An audit that included a healthcare plan in New Mexico found overbilling of a Medicare program. The healthcare plan in question is from Lovelace Health Plan.
The audit showed that the overbilling occurred through Medicare Advantage Plans, which use a risk score to determine how much to bill.
The Center for Public Integrity originally requested the audit findings under the Freedom of Information Act, but didn’t receive anything until the organization filed a lawsuit to see the records.
Fred Schulte, the reporter who has been at the forefront of the battle to obtain the records, spoke with New Mexico Political Report over the phone about the audit and what he finally received.
Schulte said Lovelace Health Plan was about on par with the other groups when it came to billing mistakes.
“Overall there wasn’t a whole lot of difference,” Schulte said in reference to how bad the mistakes were.
When New Mexico Political Report reached out to Lovelace, a spokeswoman said the group was sold to Blue Cross Blue Shield, and there was no one at Lovelace that could speak about the audit. Blue Cross Blue Shield, through a spokeswoman said Lovelace was only recently obtained so they were not familiar with the audit or the findings.
Schulte said he had the same experience when he tried to get more information.
“It was kind of like the scarecrow in the Wizard of Oz, everybody was pointing fingers in different directions,” Schulte said.
He said Lovelace and Blue Cross Blue Shield were not alone.
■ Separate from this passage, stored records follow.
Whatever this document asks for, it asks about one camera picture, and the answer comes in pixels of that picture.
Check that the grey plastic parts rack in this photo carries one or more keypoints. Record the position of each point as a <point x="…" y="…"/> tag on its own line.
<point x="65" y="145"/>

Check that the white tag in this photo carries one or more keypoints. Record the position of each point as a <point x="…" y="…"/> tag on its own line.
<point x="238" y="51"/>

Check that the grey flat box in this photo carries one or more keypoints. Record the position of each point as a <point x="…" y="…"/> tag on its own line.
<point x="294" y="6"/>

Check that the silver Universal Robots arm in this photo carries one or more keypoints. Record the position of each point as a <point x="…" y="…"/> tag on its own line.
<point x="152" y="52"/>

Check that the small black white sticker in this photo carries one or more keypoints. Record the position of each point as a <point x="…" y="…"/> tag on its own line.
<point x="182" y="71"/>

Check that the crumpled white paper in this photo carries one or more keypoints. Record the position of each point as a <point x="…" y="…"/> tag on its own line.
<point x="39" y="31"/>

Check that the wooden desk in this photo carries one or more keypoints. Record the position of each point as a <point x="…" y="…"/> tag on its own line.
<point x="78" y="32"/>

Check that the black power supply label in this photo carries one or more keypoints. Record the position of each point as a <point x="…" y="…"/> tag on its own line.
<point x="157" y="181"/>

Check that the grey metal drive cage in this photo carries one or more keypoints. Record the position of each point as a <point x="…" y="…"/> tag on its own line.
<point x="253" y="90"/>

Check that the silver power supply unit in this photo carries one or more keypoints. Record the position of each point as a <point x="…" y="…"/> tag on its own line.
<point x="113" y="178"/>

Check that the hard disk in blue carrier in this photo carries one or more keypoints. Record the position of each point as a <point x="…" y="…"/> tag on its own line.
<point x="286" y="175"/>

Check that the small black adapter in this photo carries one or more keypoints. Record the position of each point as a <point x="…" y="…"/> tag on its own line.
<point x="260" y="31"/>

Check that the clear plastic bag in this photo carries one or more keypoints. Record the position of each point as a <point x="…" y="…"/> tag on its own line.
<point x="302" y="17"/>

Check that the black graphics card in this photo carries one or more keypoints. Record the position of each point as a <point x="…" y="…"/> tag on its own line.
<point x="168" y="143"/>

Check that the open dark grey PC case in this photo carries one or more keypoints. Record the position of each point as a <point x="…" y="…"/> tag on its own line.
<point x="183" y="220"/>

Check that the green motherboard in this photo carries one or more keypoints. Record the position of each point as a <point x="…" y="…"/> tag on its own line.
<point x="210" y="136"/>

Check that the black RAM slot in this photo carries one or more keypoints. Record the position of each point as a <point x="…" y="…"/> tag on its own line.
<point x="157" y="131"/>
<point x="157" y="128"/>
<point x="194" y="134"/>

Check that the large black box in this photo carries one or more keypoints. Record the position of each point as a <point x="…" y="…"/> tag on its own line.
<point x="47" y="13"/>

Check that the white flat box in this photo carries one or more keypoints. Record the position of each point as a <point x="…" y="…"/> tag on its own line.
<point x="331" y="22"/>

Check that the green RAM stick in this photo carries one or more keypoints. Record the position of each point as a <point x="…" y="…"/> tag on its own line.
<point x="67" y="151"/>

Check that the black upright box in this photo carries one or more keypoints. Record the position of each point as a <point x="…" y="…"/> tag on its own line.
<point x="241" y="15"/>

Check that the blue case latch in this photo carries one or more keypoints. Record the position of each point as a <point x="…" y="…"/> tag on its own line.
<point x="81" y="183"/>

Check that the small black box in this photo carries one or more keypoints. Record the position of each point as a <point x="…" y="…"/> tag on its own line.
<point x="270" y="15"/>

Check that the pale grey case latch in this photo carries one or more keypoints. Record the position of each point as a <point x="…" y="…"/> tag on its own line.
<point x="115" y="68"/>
“To be fair, nobody else was answering questions about this either,” Schulte said.
Schulte was also quick to point out that the audit didn’t show any evidence of intentional wrongdoing, but it did show medical coding errors. He added that the process of coding can be “pretty complex.”
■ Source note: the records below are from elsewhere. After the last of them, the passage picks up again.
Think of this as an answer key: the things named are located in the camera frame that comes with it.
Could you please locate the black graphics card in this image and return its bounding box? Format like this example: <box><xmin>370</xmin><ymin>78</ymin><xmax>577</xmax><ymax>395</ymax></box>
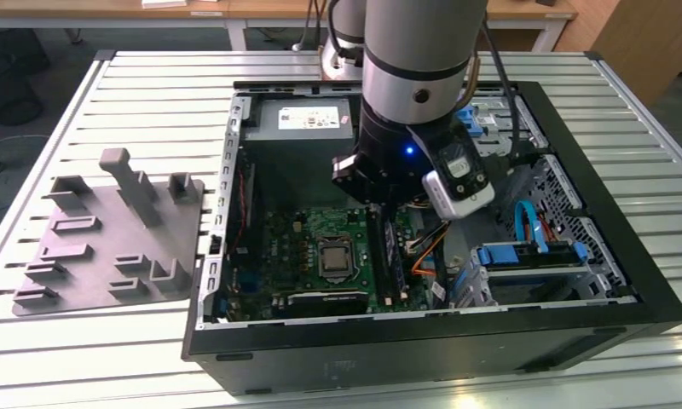
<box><xmin>287</xmin><ymin>289</ymin><xmax>372</xmax><ymax>319</ymax></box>

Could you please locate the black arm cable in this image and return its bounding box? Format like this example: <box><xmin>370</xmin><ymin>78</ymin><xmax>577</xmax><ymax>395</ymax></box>
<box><xmin>480</xmin><ymin>19</ymin><xmax>520</xmax><ymax>165</ymax></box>

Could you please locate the CPU socket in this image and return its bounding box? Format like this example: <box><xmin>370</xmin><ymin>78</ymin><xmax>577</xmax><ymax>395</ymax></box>
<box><xmin>313</xmin><ymin>233</ymin><xmax>361</xmax><ymax>285</ymax></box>

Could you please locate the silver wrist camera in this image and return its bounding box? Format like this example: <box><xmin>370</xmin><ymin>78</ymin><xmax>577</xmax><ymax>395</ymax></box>
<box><xmin>418</xmin><ymin>123</ymin><xmax>497</xmax><ymax>222</ymax></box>

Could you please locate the orange wire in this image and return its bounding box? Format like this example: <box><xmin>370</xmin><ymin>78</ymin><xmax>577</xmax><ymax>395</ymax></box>
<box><xmin>412</xmin><ymin>221</ymin><xmax>454</xmax><ymax>278</ymax></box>

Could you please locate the grey power supply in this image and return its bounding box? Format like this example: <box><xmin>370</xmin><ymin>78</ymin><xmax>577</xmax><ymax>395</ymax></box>
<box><xmin>242</xmin><ymin>97</ymin><xmax>365</xmax><ymax>206</ymax></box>

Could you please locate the wooden desk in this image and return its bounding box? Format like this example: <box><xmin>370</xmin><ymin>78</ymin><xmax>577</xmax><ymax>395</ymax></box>
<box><xmin>0</xmin><ymin>0</ymin><xmax>579</xmax><ymax>52</ymax></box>

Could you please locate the wooden cabinet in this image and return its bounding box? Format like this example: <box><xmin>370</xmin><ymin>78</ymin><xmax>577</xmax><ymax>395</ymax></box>
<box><xmin>591</xmin><ymin>0</ymin><xmax>682</xmax><ymax>107</ymax></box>

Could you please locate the blue drive latch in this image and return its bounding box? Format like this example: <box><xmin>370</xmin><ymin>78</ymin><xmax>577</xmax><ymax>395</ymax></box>
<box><xmin>457</xmin><ymin>108</ymin><xmax>488</xmax><ymax>140</ymax></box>

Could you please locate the grey parts rack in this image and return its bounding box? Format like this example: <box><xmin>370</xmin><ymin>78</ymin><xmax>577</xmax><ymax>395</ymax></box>
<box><xmin>10</xmin><ymin>147</ymin><xmax>215</xmax><ymax>319</ymax></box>

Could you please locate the black cable bundle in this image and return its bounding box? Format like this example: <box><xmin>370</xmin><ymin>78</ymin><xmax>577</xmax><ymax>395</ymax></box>
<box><xmin>492</xmin><ymin>152</ymin><xmax>548</xmax><ymax>180</ymax></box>

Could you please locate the hard disk in blue carrier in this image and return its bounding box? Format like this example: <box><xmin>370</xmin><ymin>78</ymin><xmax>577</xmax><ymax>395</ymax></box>
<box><xmin>476</xmin><ymin>240</ymin><xmax>592</xmax><ymax>269</ymax></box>

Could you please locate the grey metal disk bay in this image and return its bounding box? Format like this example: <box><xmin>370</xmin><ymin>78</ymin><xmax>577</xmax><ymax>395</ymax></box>
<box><xmin>452</xmin><ymin>242</ymin><xmax>641</xmax><ymax>310</ymax></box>

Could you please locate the black chair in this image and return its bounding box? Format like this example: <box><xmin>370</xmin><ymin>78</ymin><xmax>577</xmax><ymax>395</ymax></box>
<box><xmin>0</xmin><ymin>28</ymin><xmax>52</xmax><ymax>127</ymax></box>

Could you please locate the silver CPU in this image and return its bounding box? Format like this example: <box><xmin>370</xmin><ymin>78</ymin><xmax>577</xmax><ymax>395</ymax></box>
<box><xmin>321</xmin><ymin>245</ymin><xmax>354</xmax><ymax>274</ymax></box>

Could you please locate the grey metal drive cage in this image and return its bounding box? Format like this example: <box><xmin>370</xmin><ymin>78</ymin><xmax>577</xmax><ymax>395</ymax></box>
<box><xmin>464</xmin><ymin>91</ymin><xmax>551</xmax><ymax>188</ymax></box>

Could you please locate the green motherboard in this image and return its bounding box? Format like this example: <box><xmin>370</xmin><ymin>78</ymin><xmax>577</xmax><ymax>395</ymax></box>
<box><xmin>226</xmin><ymin>204</ymin><xmax>433</xmax><ymax>320</ymax></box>

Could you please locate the black PC case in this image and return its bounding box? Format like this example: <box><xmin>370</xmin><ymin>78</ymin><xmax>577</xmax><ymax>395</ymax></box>
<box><xmin>181</xmin><ymin>78</ymin><xmax>682</xmax><ymax>395</ymax></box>

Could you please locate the blue SATA cable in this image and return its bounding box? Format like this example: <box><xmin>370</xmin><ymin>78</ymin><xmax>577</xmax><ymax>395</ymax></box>
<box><xmin>510</xmin><ymin>199</ymin><xmax>553</xmax><ymax>255</ymax></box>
Schulte and his colleagues began looking into the national trend of medical overbilling after they discovered a similar case in Florida.
“We went in with the Wall Street Journal and began to do a whole series on upcoding,” he said.
The audit, Schulte said, is just that and added that “it’s not a criminal proceeding.”
Last month though, a Kentucky doctor was charged federally for upcoding, or fraudulently reporting medical visits, among other charges related to fraud and illegally dispensing prescription drugs.
*Correction: A previous version of this story contained a misspelling of Fred Schulte’s name. We regret the error.